In the material below, please retype the lines from the very first through the one with "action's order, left", exactly and without pictures.

* **Extracted entries**:
——

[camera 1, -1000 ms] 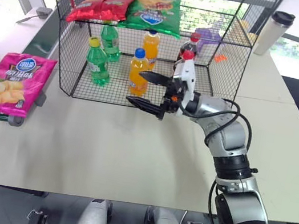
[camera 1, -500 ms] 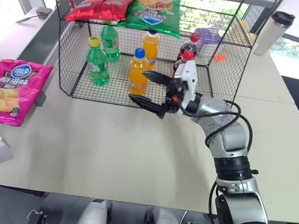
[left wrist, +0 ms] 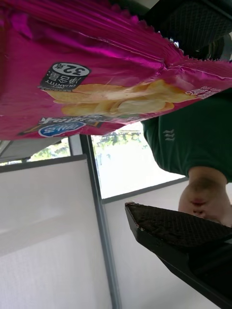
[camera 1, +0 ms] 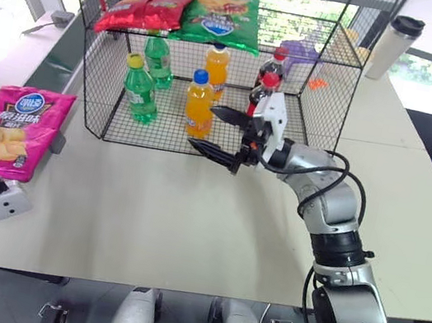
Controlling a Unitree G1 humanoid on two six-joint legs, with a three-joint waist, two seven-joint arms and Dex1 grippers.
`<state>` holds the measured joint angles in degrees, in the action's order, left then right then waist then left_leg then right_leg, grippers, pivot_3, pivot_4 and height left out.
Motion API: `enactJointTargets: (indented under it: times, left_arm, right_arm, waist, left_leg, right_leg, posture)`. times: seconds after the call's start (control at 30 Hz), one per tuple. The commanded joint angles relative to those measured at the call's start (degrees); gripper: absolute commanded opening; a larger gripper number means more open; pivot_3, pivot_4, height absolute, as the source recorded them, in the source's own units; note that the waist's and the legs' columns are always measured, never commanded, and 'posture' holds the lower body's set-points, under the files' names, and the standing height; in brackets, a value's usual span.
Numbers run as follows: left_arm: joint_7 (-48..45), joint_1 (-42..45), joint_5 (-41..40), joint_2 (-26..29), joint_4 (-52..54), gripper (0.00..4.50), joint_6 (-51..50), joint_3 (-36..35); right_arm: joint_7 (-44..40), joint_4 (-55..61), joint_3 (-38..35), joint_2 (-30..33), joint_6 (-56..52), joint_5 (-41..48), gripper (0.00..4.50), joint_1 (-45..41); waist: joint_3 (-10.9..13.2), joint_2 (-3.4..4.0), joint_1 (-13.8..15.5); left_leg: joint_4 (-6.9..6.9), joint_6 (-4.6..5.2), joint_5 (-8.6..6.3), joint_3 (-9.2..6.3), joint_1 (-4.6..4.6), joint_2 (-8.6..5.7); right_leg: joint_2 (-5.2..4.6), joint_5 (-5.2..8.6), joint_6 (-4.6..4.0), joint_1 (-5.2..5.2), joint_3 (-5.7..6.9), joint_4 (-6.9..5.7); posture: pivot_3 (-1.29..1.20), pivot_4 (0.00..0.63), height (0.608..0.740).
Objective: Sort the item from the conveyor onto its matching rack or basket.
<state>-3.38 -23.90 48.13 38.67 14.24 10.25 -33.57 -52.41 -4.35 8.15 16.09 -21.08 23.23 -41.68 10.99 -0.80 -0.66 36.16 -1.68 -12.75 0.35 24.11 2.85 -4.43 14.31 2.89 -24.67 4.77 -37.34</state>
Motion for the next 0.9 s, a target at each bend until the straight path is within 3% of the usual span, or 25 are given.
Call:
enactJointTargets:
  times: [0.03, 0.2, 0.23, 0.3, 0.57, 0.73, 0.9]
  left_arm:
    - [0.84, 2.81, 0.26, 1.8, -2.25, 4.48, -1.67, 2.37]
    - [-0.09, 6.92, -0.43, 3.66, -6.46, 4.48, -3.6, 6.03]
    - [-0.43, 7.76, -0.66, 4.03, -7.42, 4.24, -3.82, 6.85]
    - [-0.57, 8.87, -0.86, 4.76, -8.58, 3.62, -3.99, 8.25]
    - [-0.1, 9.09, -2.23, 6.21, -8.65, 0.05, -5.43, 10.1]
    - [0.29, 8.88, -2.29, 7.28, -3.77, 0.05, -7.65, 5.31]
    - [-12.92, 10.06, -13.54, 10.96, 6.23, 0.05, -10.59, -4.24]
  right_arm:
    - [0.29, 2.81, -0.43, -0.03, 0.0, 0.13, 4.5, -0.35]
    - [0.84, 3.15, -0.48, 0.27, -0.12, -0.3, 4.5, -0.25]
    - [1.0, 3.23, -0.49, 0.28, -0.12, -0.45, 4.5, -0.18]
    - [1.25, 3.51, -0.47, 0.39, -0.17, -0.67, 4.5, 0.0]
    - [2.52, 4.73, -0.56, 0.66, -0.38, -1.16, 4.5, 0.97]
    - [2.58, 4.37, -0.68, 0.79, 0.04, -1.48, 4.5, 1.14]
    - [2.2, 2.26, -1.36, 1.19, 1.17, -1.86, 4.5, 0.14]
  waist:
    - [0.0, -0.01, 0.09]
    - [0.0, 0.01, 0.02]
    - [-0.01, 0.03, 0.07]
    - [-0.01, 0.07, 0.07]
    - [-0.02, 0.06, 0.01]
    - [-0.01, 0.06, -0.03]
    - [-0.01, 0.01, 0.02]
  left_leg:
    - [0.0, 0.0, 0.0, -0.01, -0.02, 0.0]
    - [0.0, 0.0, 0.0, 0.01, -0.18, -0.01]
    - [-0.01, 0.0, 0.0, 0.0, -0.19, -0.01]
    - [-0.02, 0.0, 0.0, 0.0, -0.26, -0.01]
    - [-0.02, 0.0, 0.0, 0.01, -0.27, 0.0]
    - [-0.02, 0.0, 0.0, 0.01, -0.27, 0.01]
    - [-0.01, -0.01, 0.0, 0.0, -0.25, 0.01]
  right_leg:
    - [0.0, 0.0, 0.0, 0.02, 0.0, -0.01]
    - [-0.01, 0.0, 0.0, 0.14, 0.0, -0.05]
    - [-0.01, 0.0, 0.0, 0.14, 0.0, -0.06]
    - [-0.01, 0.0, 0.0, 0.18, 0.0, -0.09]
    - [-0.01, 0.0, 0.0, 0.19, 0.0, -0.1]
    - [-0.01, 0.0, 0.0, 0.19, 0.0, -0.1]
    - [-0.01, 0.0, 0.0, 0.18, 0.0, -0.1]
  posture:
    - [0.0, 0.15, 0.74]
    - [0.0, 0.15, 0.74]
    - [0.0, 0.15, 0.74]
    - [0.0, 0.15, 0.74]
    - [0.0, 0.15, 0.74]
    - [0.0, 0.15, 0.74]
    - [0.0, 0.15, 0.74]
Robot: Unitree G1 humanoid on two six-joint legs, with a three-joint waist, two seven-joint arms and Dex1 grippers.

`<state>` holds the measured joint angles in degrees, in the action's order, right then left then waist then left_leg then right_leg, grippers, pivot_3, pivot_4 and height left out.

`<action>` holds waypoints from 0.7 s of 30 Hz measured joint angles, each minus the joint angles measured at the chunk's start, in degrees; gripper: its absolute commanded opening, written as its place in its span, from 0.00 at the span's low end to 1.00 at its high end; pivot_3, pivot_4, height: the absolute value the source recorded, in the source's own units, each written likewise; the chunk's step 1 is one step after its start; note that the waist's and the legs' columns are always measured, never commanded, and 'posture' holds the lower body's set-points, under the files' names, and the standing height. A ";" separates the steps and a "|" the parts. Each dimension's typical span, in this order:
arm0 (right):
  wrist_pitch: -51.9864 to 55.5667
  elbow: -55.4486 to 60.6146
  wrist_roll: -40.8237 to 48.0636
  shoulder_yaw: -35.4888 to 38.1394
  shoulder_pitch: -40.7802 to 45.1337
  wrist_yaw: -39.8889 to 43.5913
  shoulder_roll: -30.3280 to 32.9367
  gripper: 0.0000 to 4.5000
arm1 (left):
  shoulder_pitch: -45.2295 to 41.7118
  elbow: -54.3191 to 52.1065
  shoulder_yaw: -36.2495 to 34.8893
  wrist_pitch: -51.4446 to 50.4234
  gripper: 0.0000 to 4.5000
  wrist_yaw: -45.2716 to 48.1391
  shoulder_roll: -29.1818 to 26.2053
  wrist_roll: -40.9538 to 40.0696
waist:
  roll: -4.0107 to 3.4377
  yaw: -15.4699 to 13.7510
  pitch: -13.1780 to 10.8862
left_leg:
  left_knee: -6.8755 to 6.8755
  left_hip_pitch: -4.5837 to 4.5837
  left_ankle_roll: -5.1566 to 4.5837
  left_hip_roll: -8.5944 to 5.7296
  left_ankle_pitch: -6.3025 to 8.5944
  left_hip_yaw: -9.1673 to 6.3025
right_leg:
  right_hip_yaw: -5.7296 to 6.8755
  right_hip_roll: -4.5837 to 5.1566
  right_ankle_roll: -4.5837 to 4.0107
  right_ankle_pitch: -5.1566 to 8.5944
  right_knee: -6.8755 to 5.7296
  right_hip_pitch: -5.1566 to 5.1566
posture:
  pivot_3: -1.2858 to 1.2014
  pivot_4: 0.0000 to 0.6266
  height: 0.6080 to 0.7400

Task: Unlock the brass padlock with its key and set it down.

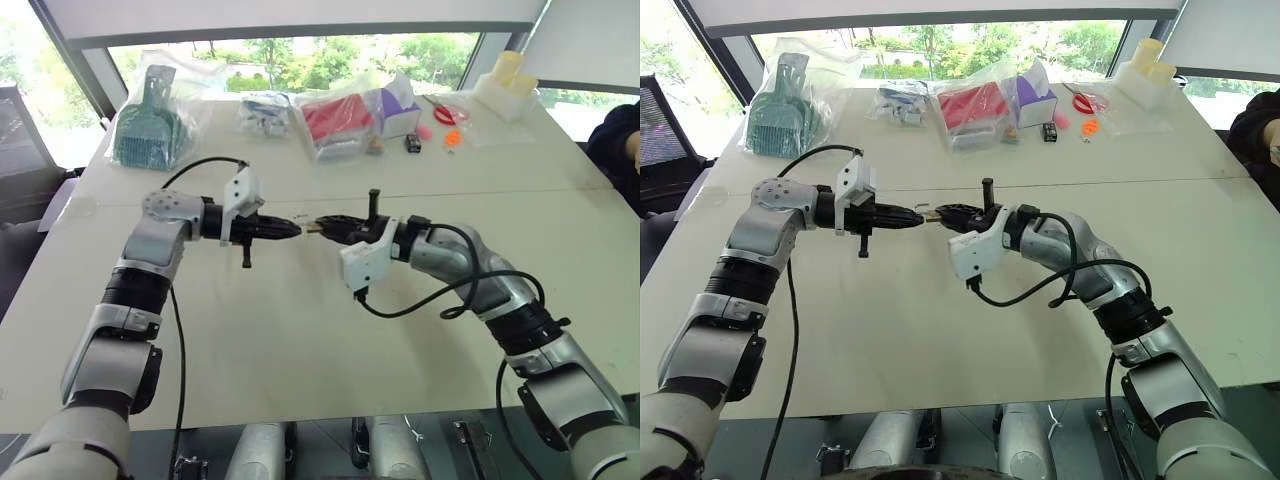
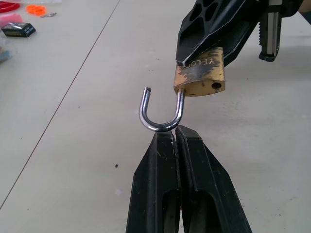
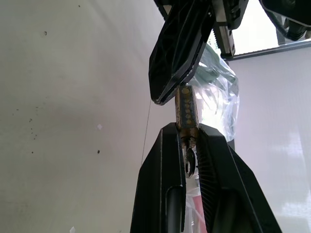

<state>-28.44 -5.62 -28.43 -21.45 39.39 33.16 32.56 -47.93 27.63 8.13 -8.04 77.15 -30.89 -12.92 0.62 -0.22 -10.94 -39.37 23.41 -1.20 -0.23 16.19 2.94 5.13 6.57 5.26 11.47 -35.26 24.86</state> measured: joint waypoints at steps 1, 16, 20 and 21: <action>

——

* **Exercise solution**:
[camera 1, -1000 ms] 
[camera 1, -500 ms] 
[left wrist, +0 ms] 
[camera 1, +0 ms] 
Controlling a Unitree G1 humanoid on two six-joint legs, with a three-joint waist, two seven-joint arms and Dex1 grippers.
`<state>` holds the measured joint angles in degrees, in the action's order, left then right then waist then left_leg then right_leg, grippers, pivot_3, pivot_4 and height left out.

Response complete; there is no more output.